Henrik Sommerfeld

Progressive Web App - Bad Idea for a Blog

Handles for standing subway passengers, from close to far away.

Photo by Free To Use Sounds on Unsplash.

I recently built a new personal website/blog for my wife using GatsbyJS and I really enjoyed all the cool stuff you can do easily with available plugins. Since didn’t really have any idea about the disadvantages with Progressive Web Apps (PWA), I naively just installed the manifest and offline plugins and verified my success with Lighthouse. Boom, I had a PWA! 🎉

Then I tried the PWA on my iPhone 🙁 I discovered there are a number of serious issues with PWA’s on iOS, since Apple doesn’t like the web, I suppose. I am using iOS 13.1.3 at the time of writing this.

iOS PWA issues for me

  • In-app browser for external links
  • Navigation is different
  • No address bar
  • No reload. Errors persist
  • File download weirdness

External links are always opened in an in-app browser rather than Safari, Chrome, Firefox or whatever you prefer. For a PWA that’s perceived as a website rather than an app, even though it technically is an app, this is strange and confusing.

You don’t have the Back and Forward buttons you’re used to, instead you can do some finger swiping that I don’t think I’ve ever made in an app (had to google it to realise that’s what I was supposed to do). The lack of an address bar also means you can’t just copy the URL to the page/route you’re on.

Persistent errors

The worst flaw I experienced was related to the offline support. After the issues described above I questioned why I really made a PWA in the first place. Offline support was the fist feature that came to mind, so I tried that.

I activated Flight mode and clicked a few links, worked great. Then a few more links.

Safari cannot open the page. Error: FetchEvent.respondWith received an error: TypeError: Internet connection seems down.
Safari cannot open the page (screenshot in Swedish)

Hmm, okay, the error message could be a bit friendlier but an error is expected since not all resources can be prefetched. So I toggled off flight mode and…

Safari cannot open the page. Error: FetchEvent.respondWith received an error: TypeError: Internet connection seems down.

…no difference. How do I reload the page? Force-quit the app and reopened - still the same thing. After quitting and reopening a few times I eventually got to the start page, but if I wasn’t the developer of this I would have given up earlier.

File download wierdness

Sort of the same thing happened when I tried to download a large image (there are press images on the site). I chose to save the file and then…no feedback at all. When I looked in Photos, the image was there, but how to get out of the “download mode”?

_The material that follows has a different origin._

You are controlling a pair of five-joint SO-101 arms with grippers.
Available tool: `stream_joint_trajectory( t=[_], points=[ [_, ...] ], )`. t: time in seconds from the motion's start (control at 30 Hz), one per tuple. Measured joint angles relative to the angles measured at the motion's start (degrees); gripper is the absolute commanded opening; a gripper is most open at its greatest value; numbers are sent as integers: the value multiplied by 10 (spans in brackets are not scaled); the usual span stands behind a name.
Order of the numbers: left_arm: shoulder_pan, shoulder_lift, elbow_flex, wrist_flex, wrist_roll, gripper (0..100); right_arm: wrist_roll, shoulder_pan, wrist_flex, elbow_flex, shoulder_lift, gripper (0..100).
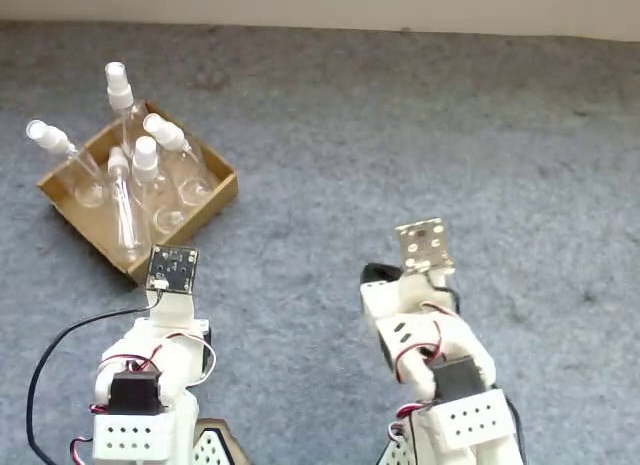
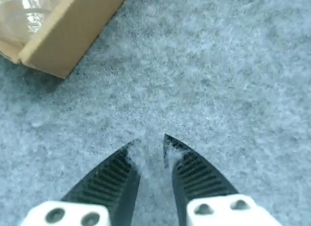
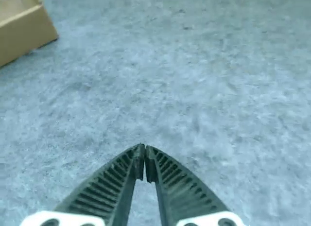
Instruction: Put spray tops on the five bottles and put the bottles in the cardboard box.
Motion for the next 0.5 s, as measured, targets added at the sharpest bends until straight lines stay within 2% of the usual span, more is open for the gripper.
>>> stream_joint_trajectory(
  t=[0.23, 0.4, 0.5],
  points=[
    [0, 0, 0, 0, 0, 6, 0, 156, 180, -186, -1, 5],
    [0, 0, 0, 0, 0, 6, 0, 207, 274, -302, -7, 5],
    [0, 0, 0, 0, 0, 6, 0, 212, 314, -353, -8, 5]
  ],
)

pressbild-2-0c3....jpg. JPEG image 10.7 MB Open in iMovie, More...

I tried the same thing in Chrome and that just worked like I expected, like on every web page.

Conclusion

My ignorance around PWA’s became apparent as soon as I tried it and I certainly didn’t expect it to work this poorly. I guess this works better on Android, but in my opinion a website should not only work on one platform. So, my conclusion is that a PWA might be a good option if you really have an app, where you can use the things that do work on both Android and iOS, but for a regular website I will avoid it.